I think people need to know the risks they’re taking. I think there are some nonbank financing tools that are OK.
This is a huge, unregulated kind of growth out there. Some of it is good and some of it is really, really risky. And that’s our challenge, to help consumers understand that.
We’re rolling out a “Get Smart About Credit” program to teach people. We’re also going to have something called “Hands-on Banking” that teaches people how to use a bank. For a person to do well, they have to understand building credit is a good thing. You don’t need to borrow a lot of money, but you need to understand how to build your credit.

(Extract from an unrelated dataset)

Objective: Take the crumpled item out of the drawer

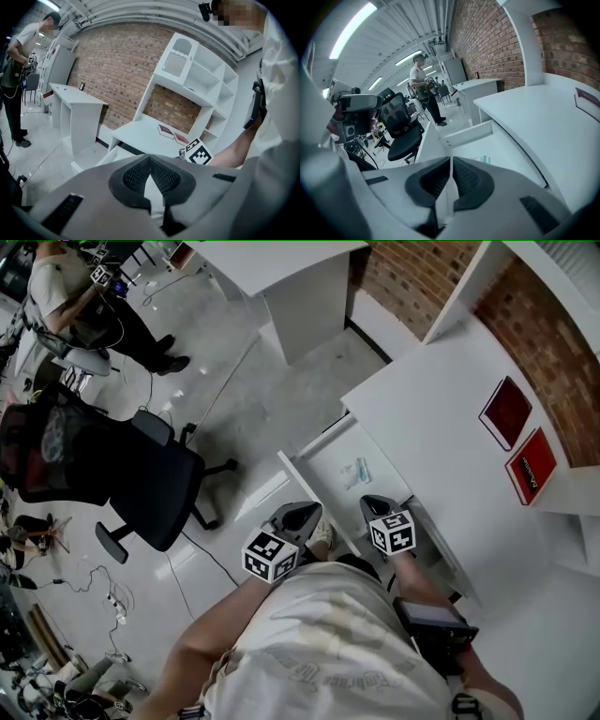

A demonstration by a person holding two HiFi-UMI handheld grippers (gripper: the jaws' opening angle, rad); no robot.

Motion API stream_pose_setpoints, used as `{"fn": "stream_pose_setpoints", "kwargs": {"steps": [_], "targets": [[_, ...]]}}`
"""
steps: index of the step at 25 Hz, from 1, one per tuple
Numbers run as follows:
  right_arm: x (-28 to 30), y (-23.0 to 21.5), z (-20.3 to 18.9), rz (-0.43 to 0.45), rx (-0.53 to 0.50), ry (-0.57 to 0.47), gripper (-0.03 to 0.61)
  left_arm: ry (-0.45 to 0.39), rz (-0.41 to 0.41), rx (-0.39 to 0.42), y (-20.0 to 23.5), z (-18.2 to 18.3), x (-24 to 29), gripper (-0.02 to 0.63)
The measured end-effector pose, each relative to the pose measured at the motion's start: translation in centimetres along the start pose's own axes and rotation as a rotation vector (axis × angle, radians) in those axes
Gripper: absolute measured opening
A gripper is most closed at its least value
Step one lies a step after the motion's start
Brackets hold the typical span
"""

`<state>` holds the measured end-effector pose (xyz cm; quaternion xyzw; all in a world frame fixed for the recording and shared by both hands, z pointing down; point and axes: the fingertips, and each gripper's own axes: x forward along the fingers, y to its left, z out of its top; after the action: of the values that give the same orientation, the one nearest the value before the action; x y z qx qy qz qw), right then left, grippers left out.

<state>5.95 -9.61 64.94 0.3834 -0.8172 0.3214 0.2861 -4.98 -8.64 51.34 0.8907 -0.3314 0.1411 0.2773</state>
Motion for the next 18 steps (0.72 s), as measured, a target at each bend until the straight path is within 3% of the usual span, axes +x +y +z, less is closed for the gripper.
{"fn": "stream_pose_setpoints", "kwargs": {"steps": [18], "targets": [[3.2,-2.4,-0.6,-0.057,0.056,0.115,0.031,-0.031,0.041,-0.075,1.9,-0.7,-0.4,0.02]]}}
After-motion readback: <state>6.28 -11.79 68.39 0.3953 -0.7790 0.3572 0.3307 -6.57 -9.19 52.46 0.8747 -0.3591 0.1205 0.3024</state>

I drive past places that offer title loans [at high interest rates and at risk of customers losing their cars if they fall behind on payments] and I see that as a failure on our part on educating the consumer. It’s a vital part of that economy at that level. I respect it. I recognize it. It’s something we’re trying to overcome by education.
If you’re in that segment where you’re living paycheck to paycheck, you can’t afford one thing to go wrong. And that’s such a bad thing. And that’s why using your hard-earned money to pay fees probably isn’t good.
Q: How has online banking affected branches?
We see it in different ways. People aren’t coming into branches as often. They’re using digital channels. They’re using their phone, their desktop computer, their iPhone — they’re taking advantage of that.
Will people always want branches? Yes. Millennials are very tech-savvy folks. But when they have an issue, they want to come in and talk with somebody. They don’t want to do it over the phone. They don’t want to do it online. They want to sit across a desk from someone and say, “I’m having this issue.”
So I think there will always be branches. Do we need branches everywhere? Probably not. In rural communities that’s something we look at really hard. But the data I’m seeing says that the dropoff in branch visits is significant. In some smaller communities, I think you’ll see some branches close, because it makes sense.
Edited for length and clarity. This story is part of special coverage of banking in the Oct. 18-Nov. 14, 2017, edition of the Statesman’s Business Insider magazine. John Sowell: 208-377-6423, @JohnWSowell
About Wells Fargo
It was founded in San Francisco in 1852 during the California Gold Rush. It became known for its fleet of stage coaches that transported people and goods across the American West. Today, Wells Fargo is the third largest bank in the country with $1.9 trillion in assets, 8,500 locations globally, and 84 branches in Idaho. It became the state’s largest bank following a 2000 merger with First Security Bank, then Idaho’s largest.